* Task item *
All lines from the first one in the listing below to the one holding "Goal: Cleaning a", inclusive, are to be copied exactly.

* Dataset section *
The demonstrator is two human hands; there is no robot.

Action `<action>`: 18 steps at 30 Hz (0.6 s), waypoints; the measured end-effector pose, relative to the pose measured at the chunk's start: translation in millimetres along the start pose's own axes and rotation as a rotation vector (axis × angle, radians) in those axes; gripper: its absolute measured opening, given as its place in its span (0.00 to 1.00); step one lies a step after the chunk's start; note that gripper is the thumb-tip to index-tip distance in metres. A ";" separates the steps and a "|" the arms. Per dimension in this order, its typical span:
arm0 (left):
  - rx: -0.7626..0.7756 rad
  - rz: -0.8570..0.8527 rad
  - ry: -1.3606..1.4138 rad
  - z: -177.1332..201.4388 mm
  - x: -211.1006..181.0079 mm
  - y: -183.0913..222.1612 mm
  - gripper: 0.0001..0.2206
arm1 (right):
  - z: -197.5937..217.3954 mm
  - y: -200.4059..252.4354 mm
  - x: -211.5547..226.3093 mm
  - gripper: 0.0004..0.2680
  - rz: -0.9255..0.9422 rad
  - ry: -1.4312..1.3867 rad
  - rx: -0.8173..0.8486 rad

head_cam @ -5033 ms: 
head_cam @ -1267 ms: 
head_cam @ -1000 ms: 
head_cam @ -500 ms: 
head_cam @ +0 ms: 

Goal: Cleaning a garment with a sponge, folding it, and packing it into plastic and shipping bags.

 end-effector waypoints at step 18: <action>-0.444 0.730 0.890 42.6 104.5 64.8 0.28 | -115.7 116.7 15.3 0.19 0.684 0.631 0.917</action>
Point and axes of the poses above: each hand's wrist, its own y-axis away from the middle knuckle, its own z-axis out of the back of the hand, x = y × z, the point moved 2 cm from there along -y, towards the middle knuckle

* Your response *
The demonstrator is two human hands; there is no robot.

Action `<action>`: 18 steps at 30 Hz (0.6 s), waypoints; the measured end-effector pose, relative to the pose measured at the chunk's start: translation in millimetres along the start pose's own axes and rotation as a rotation vector (axis × angle, radians) in those axes; gripper: its absolute measured opening, given as its place in its span (0.00 to 1.00); step one lies a step after the chunk's start; note that gripper is the thumb-tip to index-tip distance in metres. A ";" separates the steps and a "|" the arms. Per dimension in this order, its typical span:
arm0 (left):
  - rx: -0.7626..0.7756 rad
  - rz: -0.8570..0.8527 rad
  - ry: -1.3606..1.4138 rad
  - z: -177.1332..201.4388 mm
  - x: -211.1006..181.0079 mm
  - y: -183.0913..222.1612 mm
  - gripper: 0.0001..0.2206
arm1 (right):
  - z: -197.5937..217.3954 mm
  - y: -200.4059..252.4354 mm
  - x: -211.5547..226.3093 mm
  - gripper: 0.0004..0.2680
  - rz: -0.9255..0.9422 rad
  - ry: -1.4312..1.3867 rad
  - rx: -0.8173..0.8486 rad

head_cam @ -5033 ms: 
head_cam @ -1267 ms: 
head_cam @ -1000 ms: 
head_cam @ -500 ms: 
head_cam @ +0 ms: 

Goal: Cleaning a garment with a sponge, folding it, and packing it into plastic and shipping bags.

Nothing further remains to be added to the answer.